Where the lines below hold images, skip those and copy every word exactly.

============================================================

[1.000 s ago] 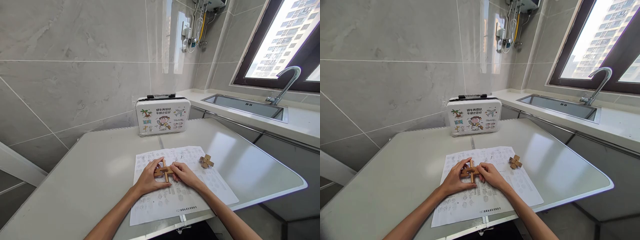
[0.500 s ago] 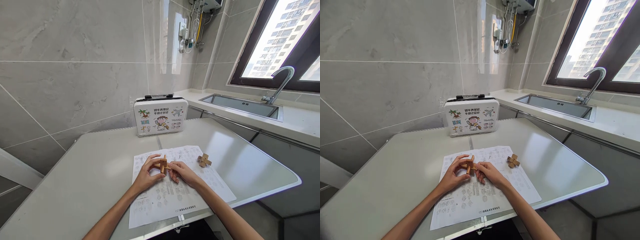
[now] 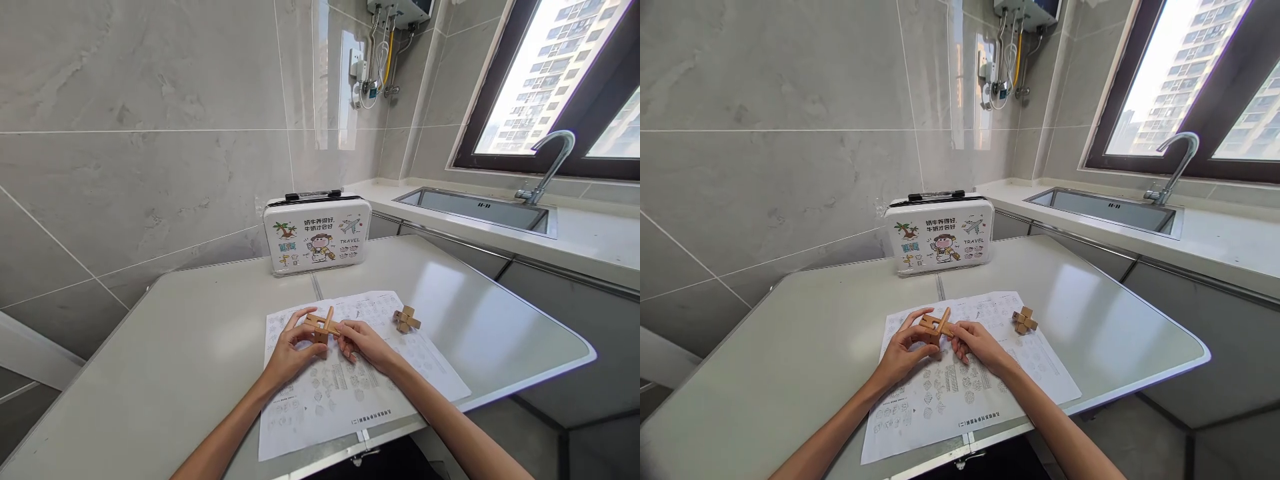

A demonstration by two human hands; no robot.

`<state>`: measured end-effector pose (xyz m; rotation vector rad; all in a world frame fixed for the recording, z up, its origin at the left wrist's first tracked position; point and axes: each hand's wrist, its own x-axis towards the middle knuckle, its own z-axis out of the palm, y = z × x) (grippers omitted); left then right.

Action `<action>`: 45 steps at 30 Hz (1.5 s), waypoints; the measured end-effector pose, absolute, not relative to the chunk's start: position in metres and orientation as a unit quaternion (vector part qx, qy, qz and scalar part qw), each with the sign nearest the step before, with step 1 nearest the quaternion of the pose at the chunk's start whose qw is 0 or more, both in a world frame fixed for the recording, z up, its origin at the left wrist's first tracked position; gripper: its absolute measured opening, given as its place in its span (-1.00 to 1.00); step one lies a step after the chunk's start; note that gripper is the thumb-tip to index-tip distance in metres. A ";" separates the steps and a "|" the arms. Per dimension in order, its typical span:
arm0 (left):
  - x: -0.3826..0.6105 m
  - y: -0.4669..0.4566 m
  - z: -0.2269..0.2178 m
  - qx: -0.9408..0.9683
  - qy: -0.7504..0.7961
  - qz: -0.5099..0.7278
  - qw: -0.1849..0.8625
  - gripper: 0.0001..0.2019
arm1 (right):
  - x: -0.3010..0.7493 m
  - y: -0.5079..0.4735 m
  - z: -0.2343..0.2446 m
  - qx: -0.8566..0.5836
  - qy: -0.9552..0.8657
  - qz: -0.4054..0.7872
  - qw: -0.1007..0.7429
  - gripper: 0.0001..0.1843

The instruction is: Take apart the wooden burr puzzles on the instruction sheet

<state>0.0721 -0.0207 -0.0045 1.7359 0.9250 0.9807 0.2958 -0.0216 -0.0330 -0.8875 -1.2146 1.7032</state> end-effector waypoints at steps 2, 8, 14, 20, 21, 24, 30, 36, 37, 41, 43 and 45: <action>0.072 -0.019 -0.004 0.700 0.382 0.405 0.448 -0.77 | 0.296 -0.020 -0.033 -0.364 -0.472 0.669 0.444 -0.48; 0.064 -0.008 -0.003 0.706 0.444 0.436 0.338 -0.73 | 0.299 -0.016 -0.034 -0.388 -0.423 0.646 0.503 -0.48; 0.049 0.002 -0.004 0.775 0.486 0.348 0.205 -0.64 | 0.299 -0.018 -0.030 -0.397 -0.420 0.643 0.502 -0.49; 0.034 0.015 -0.010 0.763 0.545 0.316 0.147 -0.62 | 0.299 -0.018 -0.032 -0.395 -0.426 0.649 0.490 -0.52; 0.032 0.018 -0.011 0.760 0.557 0.307 0.138 -0.62 | 0.298 -0.018 -0.032 -0.394 -0.433 0.648 0.487 -0.52; 0.024 0.025 -0.013 0.746 0.587 0.291 0.118 -0.64 | 0.297 -0.020 -0.028 -0.388 -0.463 0.641 0.473 -0.51; 0.016 0.030 -0.016 0.720 0.634 0.273 0.069 -0.63 | 0.293 -0.025 -0.021 -0.392 -0.501 0.629 0.447 -0.50; 0.016 0.033 -0.021 0.717 0.643 0.270 0.003 -0.57 | 0.293 -0.023 -0.028 -0.389 -0.526 0.623 0.429 -0.56; 0.016 0.033 -0.022 0.713 0.646 0.271 -0.007 -0.56 | 0.293 -0.023 -0.029 -0.386 -0.531 0.623 0.426 -0.56; 0.014 0.034 -0.024 0.702 0.653 0.282 -0.036 -0.62 | 0.293 -0.023 -0.029 -0.385 -0.541 0.619 0.419 -0.56; 0.014 0.032 -0.022 0.707 0.635 0.309 -0.047 -0.66 | 0.293 -0.024 -0.028 -0.387 -0.538 0.619 0.422 -0.56; 0.017 0.028 -0.018 0.720 0.601 0.346 -0.032 -0.69 | 0.293 -0.025 -0.027 -0.383 -0.531 0.624 0.427 -0.55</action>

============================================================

## Result of this exercise
[1.000 s ago] 
[0.500 s ago] 
[now] 

A demonstration by two human hands; no robot.

`<state>`: measured end-effector pose (xyz m; rotation vector rad; all in a world frame fixed for the recording, z up, its origin at the left wrist's first tracked position; point and axes: each hand's wrist, its own x-axis towards the middle knuckle, its own z-axis out of the palm, y = z × x) (grippers omitted); left then right.

Action `<action>`: 45 steps at 30 Hz (1.5 s), waypoints; the measured end-effector pose, absolute, not relative to the chunk's start: position in metres and orientation as a unit quaternion (vector part qx, qy, qz and scalar part qw), each with the sign nearest the step before, with step 1 nearest the quaternion of the pose at the chunk's start whose qw is 0 or more, both in a world frame fixed for the recording, z up, its origin at the left wrist's first tracked position; gripper: its absolute measured opening, given as its place in its span (-1.00 to 1.00); step one lies a step after the chunk's start; note that gripper is the thumb-tip to index-tip distance in metres. A ";" separates the steps and a "|" the arms. Per dimension in order, its typical span:
arm0 (left):
  - x: -0.3826..0.6105 m
  - y: -0.4669..0.4566 m
  - z: -0.2269..0.2178 m
  - qx: -0.9408..0.9683
  - qy: -0.7504..0.7961
  - qz: -0.5099..0.7278
  - qw: -0.1849..0.8625
  - gripper: 0.0001..0.2019
arm1 (right):
  - x: -0.3010..0.7493 m
  - y: -0.5079..0.4735 m
  - z: -0.2343..0.2446 m
  - qx: -0.8566..0.5836
  - qy: -0.9552..0.8657
  - qz: -0.4054..0.7872
  - qw: -0.1007..0.7429
  - gripper: 0.0001..0.1843

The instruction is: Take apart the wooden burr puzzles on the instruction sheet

<state>0.0721 -0.0207 -0.0045 1.7359 0.9250 0.9807 0.2958 -0.0216 -0.0330 -0.8875 -1.2146 1.7032</state> end-effector waypoints at steps 2, 8, 14, 20, 21, 24, 30, 36, 37, 41, 43 and 45: <action>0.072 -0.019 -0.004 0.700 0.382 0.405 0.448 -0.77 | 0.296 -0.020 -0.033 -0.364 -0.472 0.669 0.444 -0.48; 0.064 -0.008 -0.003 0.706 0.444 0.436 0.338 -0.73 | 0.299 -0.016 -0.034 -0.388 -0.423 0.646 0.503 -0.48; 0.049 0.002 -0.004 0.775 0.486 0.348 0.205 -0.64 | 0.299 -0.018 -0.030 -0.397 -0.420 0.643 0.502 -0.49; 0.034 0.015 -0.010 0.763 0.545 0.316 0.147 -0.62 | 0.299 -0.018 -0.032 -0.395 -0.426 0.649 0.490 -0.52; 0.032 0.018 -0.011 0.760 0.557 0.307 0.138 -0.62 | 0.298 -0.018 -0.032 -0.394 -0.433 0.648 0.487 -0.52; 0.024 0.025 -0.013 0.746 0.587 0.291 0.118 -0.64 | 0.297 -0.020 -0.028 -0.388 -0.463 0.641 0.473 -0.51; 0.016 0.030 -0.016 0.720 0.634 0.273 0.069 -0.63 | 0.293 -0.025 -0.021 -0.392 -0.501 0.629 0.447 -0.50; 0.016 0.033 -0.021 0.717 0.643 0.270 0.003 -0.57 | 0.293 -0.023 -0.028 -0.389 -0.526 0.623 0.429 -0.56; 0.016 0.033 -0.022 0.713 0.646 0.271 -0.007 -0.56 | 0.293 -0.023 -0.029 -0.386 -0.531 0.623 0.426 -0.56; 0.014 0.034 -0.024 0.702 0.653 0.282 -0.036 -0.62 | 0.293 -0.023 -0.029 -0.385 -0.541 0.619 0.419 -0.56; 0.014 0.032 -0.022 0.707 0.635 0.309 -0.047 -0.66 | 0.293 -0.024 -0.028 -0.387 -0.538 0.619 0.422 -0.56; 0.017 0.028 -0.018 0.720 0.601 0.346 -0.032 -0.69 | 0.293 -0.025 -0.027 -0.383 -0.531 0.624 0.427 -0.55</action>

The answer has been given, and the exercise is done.